Generating Depth based tree from Hierarchical Data in MySQL (no CTEs)
Asked Answered
V

4

31

Hi For many days I have been working on this problem in MySQL, however I can not figure it out. Do any of you have suggestions?

Basically, I have a category table with domains like: id, name (name of category), and parent (id of parent of the category).

Example Data:

1  Fruit        0
2  Apple        1
3  pear         1
4  FujiApple    2
5  AusApple     2
6  SydneyAPPLE  5
....

There are many levels, possibly more than 3 levels. I want to create an sql query that groups the datas according to he hierarchy: parent > child > grandchild > etc.

It should output the tree structure, as follows:

1 Fruit 0
 ^ 2 Apple 1
   ^ 4 FujiApple 2
   - 5 AusApple 2
     ^ 6 SydneyApple 5
 - 3 pear 1

Can I do this using a single SQL query? The alternative, which I tried and does work, is the following:

SELECT * FROM category WHERE parent=0

After this, I loop through the data again, and select the rows where parent=id. This seems like a bad solution.
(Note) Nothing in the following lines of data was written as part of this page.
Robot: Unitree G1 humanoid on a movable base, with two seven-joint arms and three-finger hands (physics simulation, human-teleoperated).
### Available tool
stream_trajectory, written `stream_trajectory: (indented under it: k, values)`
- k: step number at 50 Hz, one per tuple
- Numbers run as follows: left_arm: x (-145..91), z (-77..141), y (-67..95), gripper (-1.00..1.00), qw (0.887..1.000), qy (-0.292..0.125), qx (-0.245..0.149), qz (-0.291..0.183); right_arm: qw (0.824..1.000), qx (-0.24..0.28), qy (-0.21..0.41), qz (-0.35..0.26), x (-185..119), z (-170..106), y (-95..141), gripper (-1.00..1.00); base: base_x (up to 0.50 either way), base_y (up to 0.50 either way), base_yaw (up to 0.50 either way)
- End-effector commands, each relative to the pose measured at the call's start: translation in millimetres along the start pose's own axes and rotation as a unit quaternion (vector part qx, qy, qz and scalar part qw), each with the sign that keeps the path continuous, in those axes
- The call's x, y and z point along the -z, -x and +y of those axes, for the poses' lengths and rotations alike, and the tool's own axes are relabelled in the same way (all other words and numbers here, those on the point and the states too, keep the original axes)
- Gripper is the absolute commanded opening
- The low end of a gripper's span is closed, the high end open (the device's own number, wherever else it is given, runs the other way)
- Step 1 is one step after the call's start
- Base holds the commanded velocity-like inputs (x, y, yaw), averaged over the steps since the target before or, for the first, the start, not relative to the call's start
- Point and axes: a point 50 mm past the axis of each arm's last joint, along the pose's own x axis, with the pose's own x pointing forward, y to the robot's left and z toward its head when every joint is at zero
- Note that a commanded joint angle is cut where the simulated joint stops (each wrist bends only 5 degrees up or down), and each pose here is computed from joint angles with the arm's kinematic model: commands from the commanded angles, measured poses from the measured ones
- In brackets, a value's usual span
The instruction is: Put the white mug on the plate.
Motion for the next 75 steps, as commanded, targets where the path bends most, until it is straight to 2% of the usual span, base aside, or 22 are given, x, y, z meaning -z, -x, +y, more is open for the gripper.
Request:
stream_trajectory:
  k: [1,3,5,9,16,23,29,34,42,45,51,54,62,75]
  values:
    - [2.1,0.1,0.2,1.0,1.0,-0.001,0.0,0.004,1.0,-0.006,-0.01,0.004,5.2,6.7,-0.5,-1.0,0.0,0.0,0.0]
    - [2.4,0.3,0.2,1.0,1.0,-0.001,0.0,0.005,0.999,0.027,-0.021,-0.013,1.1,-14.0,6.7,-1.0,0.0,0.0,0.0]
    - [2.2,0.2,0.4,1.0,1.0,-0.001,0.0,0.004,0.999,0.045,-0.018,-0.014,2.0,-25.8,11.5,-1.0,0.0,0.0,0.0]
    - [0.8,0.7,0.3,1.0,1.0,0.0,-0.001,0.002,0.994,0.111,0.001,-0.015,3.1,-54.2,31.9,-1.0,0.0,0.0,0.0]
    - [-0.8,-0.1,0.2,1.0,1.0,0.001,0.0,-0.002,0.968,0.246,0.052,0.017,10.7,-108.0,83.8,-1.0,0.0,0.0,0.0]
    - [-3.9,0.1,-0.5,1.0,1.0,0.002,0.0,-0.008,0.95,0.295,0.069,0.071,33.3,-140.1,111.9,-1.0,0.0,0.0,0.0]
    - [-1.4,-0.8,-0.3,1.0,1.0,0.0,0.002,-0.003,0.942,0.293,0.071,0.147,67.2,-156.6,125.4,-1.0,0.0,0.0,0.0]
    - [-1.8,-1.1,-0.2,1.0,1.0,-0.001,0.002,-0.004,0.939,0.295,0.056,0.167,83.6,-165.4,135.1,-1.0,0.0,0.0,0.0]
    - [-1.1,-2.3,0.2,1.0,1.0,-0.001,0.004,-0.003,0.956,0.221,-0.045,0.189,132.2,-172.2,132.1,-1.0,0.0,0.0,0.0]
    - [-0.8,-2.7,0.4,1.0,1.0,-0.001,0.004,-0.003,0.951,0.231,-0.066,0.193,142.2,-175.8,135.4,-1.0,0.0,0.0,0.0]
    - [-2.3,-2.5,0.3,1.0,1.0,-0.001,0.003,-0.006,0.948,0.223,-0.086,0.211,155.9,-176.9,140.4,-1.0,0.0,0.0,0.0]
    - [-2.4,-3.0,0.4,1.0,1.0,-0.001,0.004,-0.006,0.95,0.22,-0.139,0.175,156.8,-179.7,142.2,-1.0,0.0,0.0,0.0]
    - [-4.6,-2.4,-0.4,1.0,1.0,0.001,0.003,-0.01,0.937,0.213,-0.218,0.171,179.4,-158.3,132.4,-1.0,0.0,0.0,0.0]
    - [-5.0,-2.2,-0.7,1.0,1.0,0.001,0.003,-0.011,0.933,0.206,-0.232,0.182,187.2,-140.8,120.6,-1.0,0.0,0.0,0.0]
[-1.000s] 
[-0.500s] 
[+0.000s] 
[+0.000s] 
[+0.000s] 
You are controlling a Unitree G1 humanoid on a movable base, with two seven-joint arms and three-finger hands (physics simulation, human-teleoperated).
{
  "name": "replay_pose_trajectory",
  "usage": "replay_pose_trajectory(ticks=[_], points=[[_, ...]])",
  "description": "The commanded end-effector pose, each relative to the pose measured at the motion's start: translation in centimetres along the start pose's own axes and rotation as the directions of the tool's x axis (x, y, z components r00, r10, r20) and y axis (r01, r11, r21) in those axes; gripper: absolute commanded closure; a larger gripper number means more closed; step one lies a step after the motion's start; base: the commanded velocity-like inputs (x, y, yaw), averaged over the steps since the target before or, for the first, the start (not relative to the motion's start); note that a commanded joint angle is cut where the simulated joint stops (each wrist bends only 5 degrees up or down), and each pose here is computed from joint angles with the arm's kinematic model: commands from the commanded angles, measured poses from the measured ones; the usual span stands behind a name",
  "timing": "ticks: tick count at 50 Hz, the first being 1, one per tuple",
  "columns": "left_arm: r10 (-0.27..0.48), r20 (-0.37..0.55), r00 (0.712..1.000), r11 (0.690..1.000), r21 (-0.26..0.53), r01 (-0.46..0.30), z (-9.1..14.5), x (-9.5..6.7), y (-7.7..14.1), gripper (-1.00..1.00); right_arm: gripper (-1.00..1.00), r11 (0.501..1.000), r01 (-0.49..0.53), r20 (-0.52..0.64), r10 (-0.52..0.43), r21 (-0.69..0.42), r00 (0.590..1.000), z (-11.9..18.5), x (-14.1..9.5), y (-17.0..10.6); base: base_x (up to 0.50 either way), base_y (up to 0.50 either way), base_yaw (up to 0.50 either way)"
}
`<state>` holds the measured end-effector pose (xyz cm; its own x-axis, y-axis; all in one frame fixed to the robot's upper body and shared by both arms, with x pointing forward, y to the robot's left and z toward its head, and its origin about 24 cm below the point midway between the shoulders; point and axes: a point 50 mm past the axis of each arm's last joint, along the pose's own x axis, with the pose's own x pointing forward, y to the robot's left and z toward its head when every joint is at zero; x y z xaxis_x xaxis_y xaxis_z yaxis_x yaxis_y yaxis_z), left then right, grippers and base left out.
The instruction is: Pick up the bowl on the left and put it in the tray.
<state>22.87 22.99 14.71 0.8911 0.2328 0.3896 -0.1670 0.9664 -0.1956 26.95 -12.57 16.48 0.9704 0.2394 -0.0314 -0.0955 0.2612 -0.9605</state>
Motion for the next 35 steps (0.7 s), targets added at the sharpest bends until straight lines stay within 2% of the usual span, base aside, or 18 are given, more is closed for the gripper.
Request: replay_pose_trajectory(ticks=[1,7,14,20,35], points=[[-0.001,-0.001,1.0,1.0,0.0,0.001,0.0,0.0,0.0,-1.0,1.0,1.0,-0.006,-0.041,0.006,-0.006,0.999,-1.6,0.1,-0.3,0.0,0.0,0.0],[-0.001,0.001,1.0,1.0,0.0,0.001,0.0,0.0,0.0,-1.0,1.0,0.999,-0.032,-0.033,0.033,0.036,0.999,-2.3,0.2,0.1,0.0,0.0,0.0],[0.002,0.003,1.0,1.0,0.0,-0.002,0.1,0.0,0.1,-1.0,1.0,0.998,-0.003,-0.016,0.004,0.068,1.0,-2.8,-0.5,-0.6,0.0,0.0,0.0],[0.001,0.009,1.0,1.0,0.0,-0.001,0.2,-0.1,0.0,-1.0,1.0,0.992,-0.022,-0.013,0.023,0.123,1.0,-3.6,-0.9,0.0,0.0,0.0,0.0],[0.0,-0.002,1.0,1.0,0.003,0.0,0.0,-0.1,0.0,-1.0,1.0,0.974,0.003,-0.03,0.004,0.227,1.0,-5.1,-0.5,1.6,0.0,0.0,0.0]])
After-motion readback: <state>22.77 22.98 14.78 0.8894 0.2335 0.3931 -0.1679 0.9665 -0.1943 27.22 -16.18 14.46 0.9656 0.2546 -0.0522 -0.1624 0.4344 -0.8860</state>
Because it is mySQL, CTEs cannot be used.

Vaasa answered 13/3, 2011 at 17:23 Comment(4)
still reading and understanding all solution, no sure which one to pick.Vaasa
Too bad you aren't using MSSQL - the HierachyId feature solves this problem and is extremely fast.Electromagnetism
#4048651Abysm
added some additional info to my answer :)Hardman
H
41

You can do it in a single call from php to mysql if you use a stored procedure:

Example calls

mysql> call category_hier(1);

+--------+---------------+---------------+----------------------+-------+
| cat_id | category_name | parent_cat_id | parent_category_name | depth |
+--------+---------------+---------------+----------------------+-------+
|      1 | Location      |          NULL | NULL                 |     0 |
|      3 | USA           |             1 | Location             |     1 |
|      4 | Illinois      |             3 | USA                  |     2 |
|      5 | Chicago       |             3 | USA                  |     2 |
+--------+---------------+---------------+----------------------+-------+
4 rows in set (0.00 sec)


$sql = sprintf("call category_hier(%d)", $id);

Hope this helps :)

Full script

Test table structure:

drop table if exists categories;
create table categories
(
cat_id smallint unsigned not null auto_increment primary key,
name varchar(255) not null,
parent_cat_id smallint unsigned null,
key (parent_cat_id)
)
engine = innodb;

Test data:

insert into categories (name, parent_cat_id) values
('Location',null),
   ('USA',1), 
      ('Illinois',2), 
      ('Chicago',2),  
('Color',null), 
   ('Black',3), 
   ('Red',3);

Procedure:

drop procedure if exists category_hier;

delimiter #

create procedure category_hier
(
in p_cat_id smallint unsigned
)
begin

declare v_done tinyint unsigned default 0;
declare v_depth smallint unsigned default 0;

create temporary table hier(
 parent_cat_id smallint unsigned, 
 cat_id smallint unsigned, 
 depth smallint unsigned default 0
)engine = memory;

insert into hier select parent_cat_id, cat_id, v_depth from categories where cat_id = p_cat_id;

/* http://dev.mysql.com/doc/refman/5.0/en/temporary-table-problems.html */

create temporary table tmp engine=memory select * from hier;

while not v_done do

    if exists( select 1 from categories p inner join hier on p.parent_cat_id = hier.cat_id and hier.depth = v_depth) then

        insert into hier 
            select p.parent_cat_id, p.cat_id, v_depth + 1 from categories p 
            inner join tmp on p.parent_cat_id = tmp.cat_id and tmp.depth = v_depth;

        set v_depth = v_depth + 1;          

        truncate table tmp;
        insert into tmp select * from hier where depth = v_depth;

    else
        set v_done = 1;
    end if;

end while;

select 
 p.cat_id,
 p.name as category_name,
 b.cat_id as parent_cat_id,
 b.name as parent_category_name,
 hier.depth
from 
 hier
inner join categories p on hier.cat_id = p.cat_id
left outer join categories b on hier.parent_cat_id = b.cat_id
order by
 hier.depth, hier.cat_id;

drop temporary table if exists hier;
drop temporary table if exists tmp;

end #

Test runs:

delimiter ;

call category_hier(1);

call category_hier(2);

Some performance testing using Yahoo geoplanet places data

drop table if exists geoplanet_places;
create table geoplanet_places
(
woe_id int unsigned not null,
iso_code  varchar(3) not null,
name varchar(255) not null,
lang varchar(8) not null,
place_type varchar(32) not null,
parent_woe_id int unsigned not null,
primary key (woe_id),
key (parent_woe_id)
)
engine=innodb;

mysql> select count(*) from geoplanet_places;
+----------+
| count(*) |
+----------+
|  5653967 |
+----------+

so that's 5.6 million rows (places) in the table let's see how the adjacency list implementation/stored procedure called from php handles that.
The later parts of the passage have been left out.